PROBLEM REQUIREMENTS:
Give again, word for word, every line below from the one that has "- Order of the" through the one that has "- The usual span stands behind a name", both included, and no others.

MATERIAL PROVIDED:

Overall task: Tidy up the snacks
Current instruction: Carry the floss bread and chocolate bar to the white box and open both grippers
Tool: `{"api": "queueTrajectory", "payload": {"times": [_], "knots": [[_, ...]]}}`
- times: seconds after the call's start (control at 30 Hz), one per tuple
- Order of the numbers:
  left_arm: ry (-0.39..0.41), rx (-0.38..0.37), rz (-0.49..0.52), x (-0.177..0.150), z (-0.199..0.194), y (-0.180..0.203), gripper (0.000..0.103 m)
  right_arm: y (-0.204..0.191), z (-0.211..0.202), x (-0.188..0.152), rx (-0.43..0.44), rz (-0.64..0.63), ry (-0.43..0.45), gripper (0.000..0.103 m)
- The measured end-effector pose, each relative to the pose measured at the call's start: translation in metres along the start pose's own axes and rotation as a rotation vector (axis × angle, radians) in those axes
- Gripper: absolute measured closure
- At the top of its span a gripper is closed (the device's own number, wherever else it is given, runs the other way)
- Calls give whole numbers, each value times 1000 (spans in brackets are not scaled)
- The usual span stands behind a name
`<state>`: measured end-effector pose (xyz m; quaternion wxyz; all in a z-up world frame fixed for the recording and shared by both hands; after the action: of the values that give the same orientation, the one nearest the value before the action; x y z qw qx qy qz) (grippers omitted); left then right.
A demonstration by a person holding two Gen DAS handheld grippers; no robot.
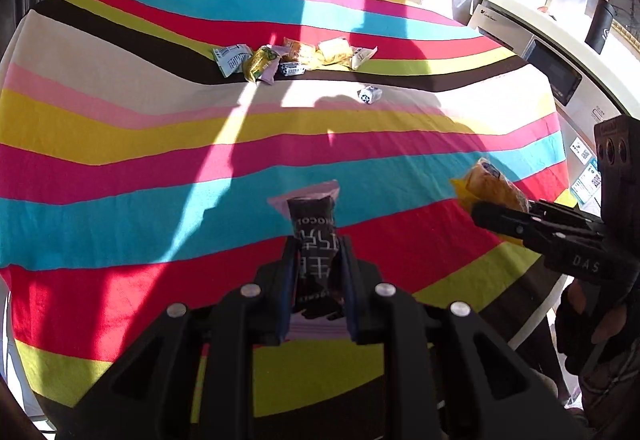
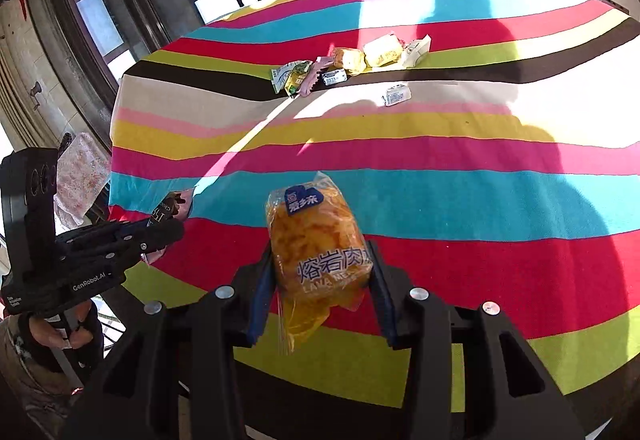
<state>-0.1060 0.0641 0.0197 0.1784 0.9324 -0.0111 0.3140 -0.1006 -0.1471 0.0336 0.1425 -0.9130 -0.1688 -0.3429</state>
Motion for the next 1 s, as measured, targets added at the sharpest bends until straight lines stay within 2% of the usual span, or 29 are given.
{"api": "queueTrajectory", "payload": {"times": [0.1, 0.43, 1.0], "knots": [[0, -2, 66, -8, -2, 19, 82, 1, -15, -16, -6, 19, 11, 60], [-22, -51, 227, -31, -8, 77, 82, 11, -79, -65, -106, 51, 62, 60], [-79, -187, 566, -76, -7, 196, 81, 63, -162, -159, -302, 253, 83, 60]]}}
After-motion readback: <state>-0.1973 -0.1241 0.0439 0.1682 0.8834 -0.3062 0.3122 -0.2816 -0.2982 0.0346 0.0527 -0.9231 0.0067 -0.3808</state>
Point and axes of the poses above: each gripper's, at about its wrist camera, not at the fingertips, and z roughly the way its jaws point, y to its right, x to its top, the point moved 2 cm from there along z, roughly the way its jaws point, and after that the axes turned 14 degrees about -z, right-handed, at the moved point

YOUR SOLUTION:
- Order of the numbers:
  left_arm: ry (-0.39..0.41), rx (-0.38..0.37), rz (-0.49..0.52), x (-0.177..0.150), z (-0.199..0.194), y (-0.180..0.203), gripper (0.000..0.103 m)
  right_arm: y (-0.204..0.191), z (-0.211..0.202), x (-0.188..0.152), rx (-0.43..0.44), rz (-0.64..0.63), ry (-0.43..0.45), gripper (0.000..0.103 m)
- The measured end-effector pose, each relative to the pose measured at the call's start: translation in metres along the start pose's own axes and rotation as a rotation vector (axis × angle, radians) in those axes
- Gripper: absolute measured closure
- At the top of its span a gripper is closed (the device's own number, wherever else it is given, runs the other way)
- Calls give whole numbers, each value times 1000 (spans in brackets are not scaled)
- The usual span stands behind a name

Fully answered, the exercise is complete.